Any suspicion or resistance that remained in Julie’s mind was being rapidly washed away. She hesitated for only a moment.

“All right.”

Simon took the key from her hand and opened the door. As soon as he followed her inside he was intrigued by the mixture of North-of-England bourgeois and artistic individualism that characterised the place. It was as if two people lived there and had shared in the decoration — a very conventional middle-class old maid, and the artist who had tried to work in his own ideas wherever he could without unduly disconcerting his alter ego. The effect was comfortable but a little stifling.

“Has your brother always lived alone here?”

“Yes. He came down about five years ago and he’s been here the whole time.”

“There’s one thing that I’m puzzled about.” Simon smiled before he went on. “Well, one thing among several. I’m surprised you didn’t recognise Pargit’s name when I asked you about him.”

“Why?”

“Well, what sent you to his art gallery?”

“Oh. I looked all through my brother’s things, because I got the idea that I should find out as much as I could about him. I thought I might get a clue of some kind about what had been going on in his life before I came here, but I just couldn’t believe Adrian had actually done anything wrong. So I started hunting round and I couldn’t find much of anything... but on the back of one of Adrian’s paintings, on the back of the frame, there was a sticker that said ‘Leonardo Galleries,’ and a price, so I thought he must have shown his work there or something, and I thought I’d talk to them about him. That’s when you saw me.” They were still standing in the middle of the sitting-room. “Won’t you sit down? Would you like some tea?”

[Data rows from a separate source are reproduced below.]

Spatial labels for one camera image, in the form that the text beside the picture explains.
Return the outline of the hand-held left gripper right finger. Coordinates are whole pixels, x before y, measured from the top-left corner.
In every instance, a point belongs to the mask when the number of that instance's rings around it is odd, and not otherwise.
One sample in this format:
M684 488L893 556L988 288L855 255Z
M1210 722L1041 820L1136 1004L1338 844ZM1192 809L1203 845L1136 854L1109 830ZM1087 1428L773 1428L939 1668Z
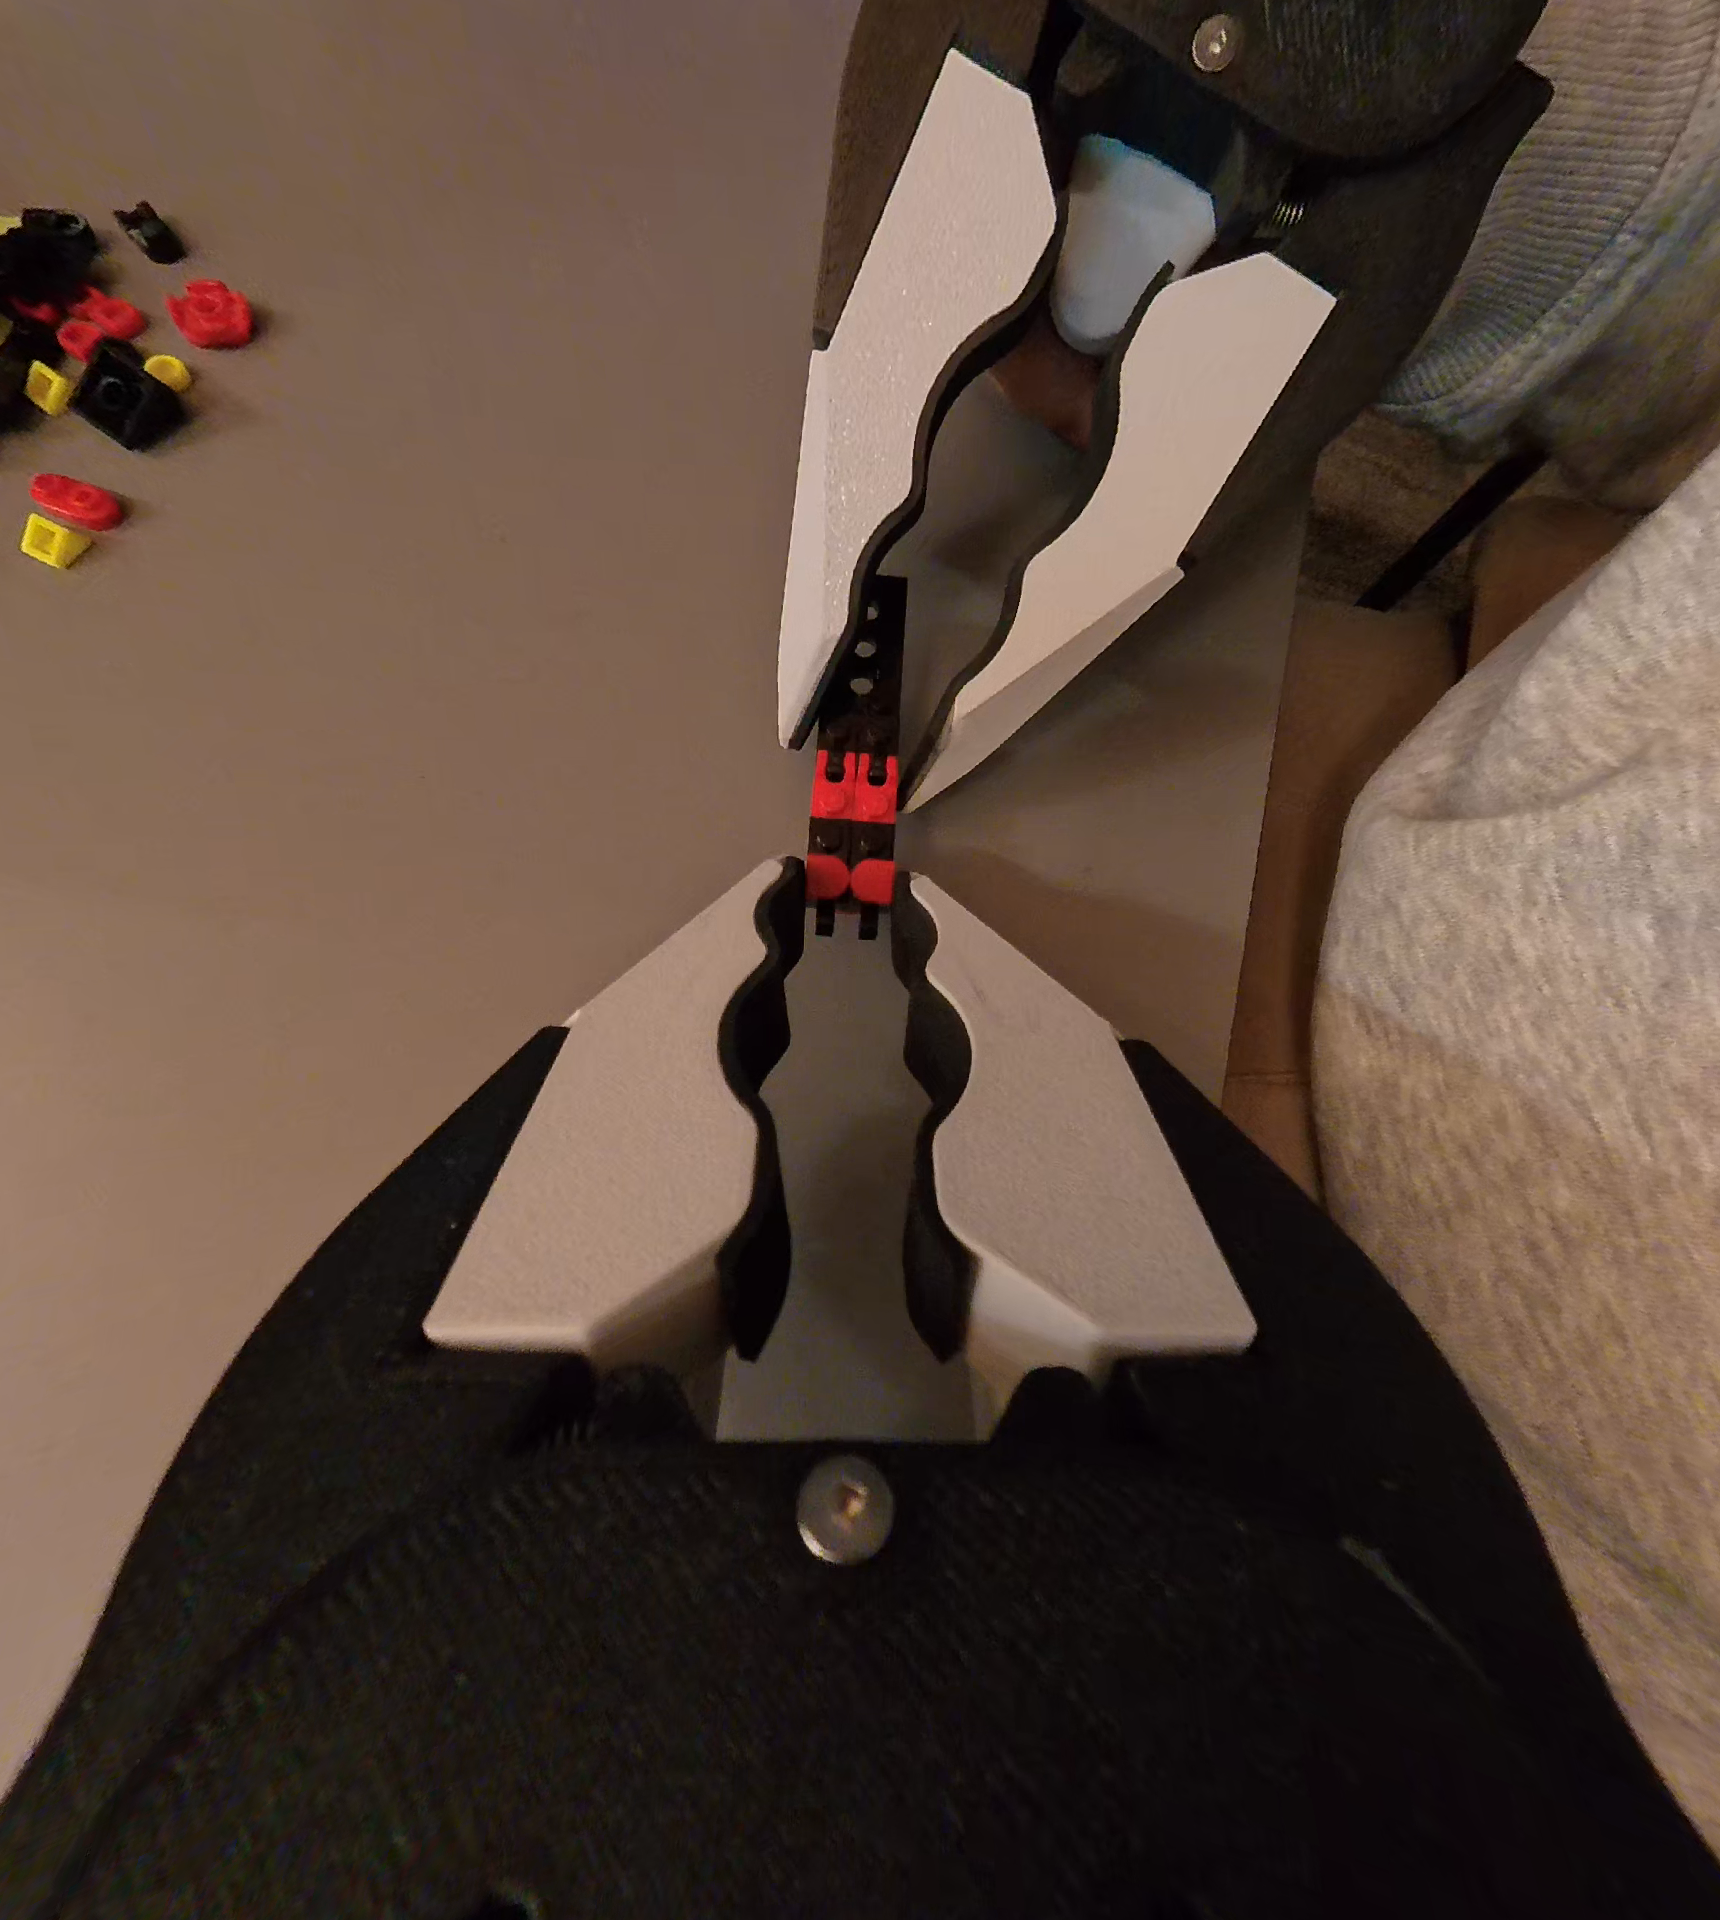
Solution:
M1114 1028L929 877L897 883L897 975L929 1102L906 1303L975 1402L1040 1371L1100 1387L1139 1356L1248 1352L1256 1315Z

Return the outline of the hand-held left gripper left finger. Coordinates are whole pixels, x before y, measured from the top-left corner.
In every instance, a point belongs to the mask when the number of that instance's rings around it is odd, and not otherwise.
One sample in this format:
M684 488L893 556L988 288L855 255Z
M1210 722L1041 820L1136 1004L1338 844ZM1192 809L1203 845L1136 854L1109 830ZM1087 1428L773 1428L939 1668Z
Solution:
M430 1345L707 1371L788 1272L760 1080L802 866L767 858L579 1008L423 1321Z

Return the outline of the person's right forearm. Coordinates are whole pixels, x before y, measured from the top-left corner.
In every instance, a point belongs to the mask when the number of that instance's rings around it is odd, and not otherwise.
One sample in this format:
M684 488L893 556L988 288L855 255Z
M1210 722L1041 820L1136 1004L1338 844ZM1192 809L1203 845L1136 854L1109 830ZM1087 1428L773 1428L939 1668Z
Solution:
M1520 143L1379 410L1655 509L1720 445L1720 2L1546 2Z

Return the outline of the red and black lego assembly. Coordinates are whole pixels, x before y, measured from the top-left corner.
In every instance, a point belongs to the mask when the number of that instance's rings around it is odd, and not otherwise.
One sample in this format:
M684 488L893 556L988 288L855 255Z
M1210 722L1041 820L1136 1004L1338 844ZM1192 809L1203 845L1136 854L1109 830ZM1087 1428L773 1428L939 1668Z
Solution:
M816 934L874 940L897 894L906 577L865 584L858 634L816 707L804 891Z

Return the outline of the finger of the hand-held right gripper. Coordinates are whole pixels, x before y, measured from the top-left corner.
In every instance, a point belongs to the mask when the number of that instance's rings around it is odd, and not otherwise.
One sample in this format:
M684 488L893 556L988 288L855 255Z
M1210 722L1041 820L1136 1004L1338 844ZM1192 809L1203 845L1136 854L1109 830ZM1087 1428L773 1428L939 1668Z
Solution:
M1210 509L1331 311L1334 294L1273 255L1147 291L1104 371L1077 491L943 693L906 813L975 773L1183 580Z
M776 630L776 739L798 749L862 584L925 503L946 389L1040 283L1061 207L1030 94L950 48L826 347L808 361Z

“Neither, thank you,” Simon replied. He paced round, his eyes taking in and his memory recording every detail of the room, just in case there might be something informative or useful there. “But if your brother had dealings with Pargit’s gallery, surely there must have been more than a sticker on the back of a frame. Wasn’t there any correspondence with Pargit?”

Julie shook her head.

“I couldn’t find any letters or receipts or anything like that connected with art galleries.”

“That’s a little odd, isn’t it? You’re sure your brother really was a painter?”

“Is a painter, Mr. Temple—”

“Templar, but please call me Simon.”

“I’m sorry. Yes, he definitely is a painter; I’ve watched him work since I got here. Would you like to see his studio?”

“Yes, but I’d like to make that call first.” He still did not pick up the telephone. “You know, it’s impossible that your brother didn’t have any business correspondence, unless he never sold a painting. He did sell, didn’t he?”

“Yes. And he used to mention where he’d sold paintings; you know, in his letters to Mother and me; but the names didn’t mean anything to me and I don’t remember them.” She shrugged. “Probably I just haven’t found all of his papers and things yet.”

“Or else those Special Branch investigators purloined a few letters while you weren’t looking, just to slow down your investigations.”

“I didn’t see them take anything.”

“They wouldn’t want you to, would they?”

She shook her head.

“I can’t believe there are people running around actually doing things like that... to me. It’s like something in a Hitchcock film.”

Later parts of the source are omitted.